Interviews and Campus Visits
Traditionally, hiring institutions scheduled interviews for the Eastern APA meeting in early January. A few institutions still follow this practice, but most interviews are now being scheduled via Skype. Nonetheless it’s probably wise to be prepared to be at the Eastern APA if necessary.

Interviews generally run from half an hour to an hour.  The interviewers will be faculty members (and sometimes graduate students) with a wide range of expertise, often enough including no one in your AOS (that’s why they’re thinking of hiring you). Typically, interviewers begin by asking you to give a brief (five to ten minute) synopsis of your dissertation. This needs to be prepared, rehearsed and honed.  Often enough, people will interrupt before you get through your entire spiel, so you should put the main points up front, then circle back and fill in at increasing levels of detail.  It’s a good idea to practice describing your dissertation to everyone you know.

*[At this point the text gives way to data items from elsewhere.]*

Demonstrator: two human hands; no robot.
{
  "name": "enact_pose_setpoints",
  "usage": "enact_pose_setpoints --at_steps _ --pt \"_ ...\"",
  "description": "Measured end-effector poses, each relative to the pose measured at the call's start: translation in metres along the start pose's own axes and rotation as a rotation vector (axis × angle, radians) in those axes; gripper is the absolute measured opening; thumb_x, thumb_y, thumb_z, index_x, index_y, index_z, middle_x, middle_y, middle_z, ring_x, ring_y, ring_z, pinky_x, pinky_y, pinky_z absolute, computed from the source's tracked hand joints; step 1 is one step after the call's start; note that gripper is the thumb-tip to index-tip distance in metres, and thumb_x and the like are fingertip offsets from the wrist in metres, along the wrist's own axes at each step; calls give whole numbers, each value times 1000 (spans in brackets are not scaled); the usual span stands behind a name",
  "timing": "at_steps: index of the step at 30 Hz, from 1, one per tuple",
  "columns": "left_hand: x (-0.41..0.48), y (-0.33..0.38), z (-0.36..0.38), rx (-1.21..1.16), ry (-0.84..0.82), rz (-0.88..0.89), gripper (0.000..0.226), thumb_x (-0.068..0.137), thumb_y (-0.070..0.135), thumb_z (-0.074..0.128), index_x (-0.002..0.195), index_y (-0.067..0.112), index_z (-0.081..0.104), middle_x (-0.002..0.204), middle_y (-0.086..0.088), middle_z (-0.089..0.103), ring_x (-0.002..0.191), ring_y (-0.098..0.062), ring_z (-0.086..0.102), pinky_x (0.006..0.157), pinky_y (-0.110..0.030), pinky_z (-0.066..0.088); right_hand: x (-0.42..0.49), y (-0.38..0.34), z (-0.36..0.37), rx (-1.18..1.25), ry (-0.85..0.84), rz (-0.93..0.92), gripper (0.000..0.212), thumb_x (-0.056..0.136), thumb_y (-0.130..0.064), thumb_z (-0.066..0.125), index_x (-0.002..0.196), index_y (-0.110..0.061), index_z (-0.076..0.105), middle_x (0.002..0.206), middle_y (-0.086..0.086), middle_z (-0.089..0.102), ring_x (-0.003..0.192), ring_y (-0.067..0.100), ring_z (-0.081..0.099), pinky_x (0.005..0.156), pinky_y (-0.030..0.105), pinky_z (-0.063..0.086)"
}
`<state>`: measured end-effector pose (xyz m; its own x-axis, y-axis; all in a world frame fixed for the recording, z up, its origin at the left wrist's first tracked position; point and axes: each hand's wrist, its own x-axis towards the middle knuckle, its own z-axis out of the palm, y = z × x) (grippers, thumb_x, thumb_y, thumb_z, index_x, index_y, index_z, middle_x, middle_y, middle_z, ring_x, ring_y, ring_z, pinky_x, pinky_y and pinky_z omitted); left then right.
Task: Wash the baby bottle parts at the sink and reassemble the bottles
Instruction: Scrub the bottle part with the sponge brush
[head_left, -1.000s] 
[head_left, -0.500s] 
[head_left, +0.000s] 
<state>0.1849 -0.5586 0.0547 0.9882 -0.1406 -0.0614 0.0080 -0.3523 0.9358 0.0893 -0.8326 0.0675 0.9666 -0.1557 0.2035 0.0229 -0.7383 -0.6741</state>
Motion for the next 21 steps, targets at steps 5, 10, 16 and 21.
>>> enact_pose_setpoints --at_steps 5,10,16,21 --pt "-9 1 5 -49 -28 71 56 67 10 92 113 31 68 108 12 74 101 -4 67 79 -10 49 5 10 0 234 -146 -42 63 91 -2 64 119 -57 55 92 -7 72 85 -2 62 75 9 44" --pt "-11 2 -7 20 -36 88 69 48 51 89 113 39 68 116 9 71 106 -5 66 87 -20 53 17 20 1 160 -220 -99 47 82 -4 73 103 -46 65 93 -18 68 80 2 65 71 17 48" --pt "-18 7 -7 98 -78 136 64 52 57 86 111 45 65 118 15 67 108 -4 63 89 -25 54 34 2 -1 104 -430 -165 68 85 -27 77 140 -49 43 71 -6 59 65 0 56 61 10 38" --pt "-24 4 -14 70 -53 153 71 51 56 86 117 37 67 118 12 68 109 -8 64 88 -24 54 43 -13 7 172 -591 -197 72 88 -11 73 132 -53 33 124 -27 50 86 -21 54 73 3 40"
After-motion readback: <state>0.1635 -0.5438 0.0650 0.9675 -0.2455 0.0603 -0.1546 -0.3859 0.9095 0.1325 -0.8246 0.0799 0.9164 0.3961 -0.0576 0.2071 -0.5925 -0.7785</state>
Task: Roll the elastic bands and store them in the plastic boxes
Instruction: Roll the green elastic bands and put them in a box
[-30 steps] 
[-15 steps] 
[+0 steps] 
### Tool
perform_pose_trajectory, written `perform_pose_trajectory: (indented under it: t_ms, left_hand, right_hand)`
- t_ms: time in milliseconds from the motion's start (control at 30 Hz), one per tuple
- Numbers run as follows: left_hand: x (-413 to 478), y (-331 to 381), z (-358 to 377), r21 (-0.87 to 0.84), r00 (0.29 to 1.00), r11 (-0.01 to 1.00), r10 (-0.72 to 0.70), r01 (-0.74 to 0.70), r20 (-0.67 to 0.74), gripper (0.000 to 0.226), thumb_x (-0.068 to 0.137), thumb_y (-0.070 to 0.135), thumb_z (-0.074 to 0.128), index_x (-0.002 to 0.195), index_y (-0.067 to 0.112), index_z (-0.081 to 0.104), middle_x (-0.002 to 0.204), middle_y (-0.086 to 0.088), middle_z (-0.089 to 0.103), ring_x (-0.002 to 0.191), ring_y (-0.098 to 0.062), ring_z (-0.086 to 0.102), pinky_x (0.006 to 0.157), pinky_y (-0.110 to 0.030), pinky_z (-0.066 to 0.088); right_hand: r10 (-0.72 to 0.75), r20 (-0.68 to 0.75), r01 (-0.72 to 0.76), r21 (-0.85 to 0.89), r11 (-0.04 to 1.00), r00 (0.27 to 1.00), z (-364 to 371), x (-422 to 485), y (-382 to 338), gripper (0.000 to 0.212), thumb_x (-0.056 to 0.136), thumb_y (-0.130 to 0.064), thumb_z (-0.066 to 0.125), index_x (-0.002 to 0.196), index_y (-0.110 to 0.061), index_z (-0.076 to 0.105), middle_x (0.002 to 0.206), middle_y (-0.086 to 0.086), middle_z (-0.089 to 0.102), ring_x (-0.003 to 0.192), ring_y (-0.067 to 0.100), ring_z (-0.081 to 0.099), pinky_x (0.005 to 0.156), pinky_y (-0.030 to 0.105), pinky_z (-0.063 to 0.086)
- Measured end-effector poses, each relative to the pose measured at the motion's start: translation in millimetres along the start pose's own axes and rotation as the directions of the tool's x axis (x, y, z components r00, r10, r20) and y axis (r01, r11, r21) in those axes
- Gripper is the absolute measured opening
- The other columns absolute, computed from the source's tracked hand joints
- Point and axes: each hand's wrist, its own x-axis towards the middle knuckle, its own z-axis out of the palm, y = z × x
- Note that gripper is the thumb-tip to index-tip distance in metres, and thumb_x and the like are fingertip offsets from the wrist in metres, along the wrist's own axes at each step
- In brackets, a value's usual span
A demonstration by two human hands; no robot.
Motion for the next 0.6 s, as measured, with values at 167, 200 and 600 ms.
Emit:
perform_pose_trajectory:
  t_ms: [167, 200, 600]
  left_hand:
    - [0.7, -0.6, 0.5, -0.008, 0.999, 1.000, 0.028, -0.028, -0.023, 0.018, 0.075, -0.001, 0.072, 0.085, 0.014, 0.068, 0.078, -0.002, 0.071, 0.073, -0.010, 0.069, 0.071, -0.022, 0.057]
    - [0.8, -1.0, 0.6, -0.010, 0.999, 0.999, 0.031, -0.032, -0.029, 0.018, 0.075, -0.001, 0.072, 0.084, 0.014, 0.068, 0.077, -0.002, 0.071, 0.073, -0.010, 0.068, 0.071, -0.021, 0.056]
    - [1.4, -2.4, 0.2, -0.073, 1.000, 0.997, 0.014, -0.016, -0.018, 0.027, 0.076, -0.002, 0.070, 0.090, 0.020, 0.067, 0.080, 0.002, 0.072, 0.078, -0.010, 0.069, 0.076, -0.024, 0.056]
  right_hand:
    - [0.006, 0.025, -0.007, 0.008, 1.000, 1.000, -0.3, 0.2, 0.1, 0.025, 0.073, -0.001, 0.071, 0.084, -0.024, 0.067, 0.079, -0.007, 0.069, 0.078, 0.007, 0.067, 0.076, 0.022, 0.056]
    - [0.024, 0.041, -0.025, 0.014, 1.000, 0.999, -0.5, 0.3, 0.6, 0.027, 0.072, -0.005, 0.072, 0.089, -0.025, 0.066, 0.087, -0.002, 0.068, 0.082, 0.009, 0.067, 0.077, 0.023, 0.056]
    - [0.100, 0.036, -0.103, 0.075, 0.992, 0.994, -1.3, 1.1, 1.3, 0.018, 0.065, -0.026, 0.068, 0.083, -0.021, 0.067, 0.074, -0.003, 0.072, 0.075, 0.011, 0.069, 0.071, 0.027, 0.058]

After the general discussion of your dissertation — during which people are trying to determine how good a philosopher you are, how good your thesis is, how good you are at explaining, what you’d be like as a teacher and colleague, etc. — you’ll then be asked about your teaching.  The balance between research and teaching questions can very a great deal. With the Placement Director you’ll work through one or more mock interviews to help prepare you for this stage of the process.

If you’re successful at the interview stage, you’ll be called back for a campus visit, during which you’ll be asked to give a colloquium presentation (and possibly to do some teaching).  The talk should be different from your writing sample, but could come from another chapter of your dissertation. The Placement Director will schedule a mock job talk at UCI to help you prepare for this.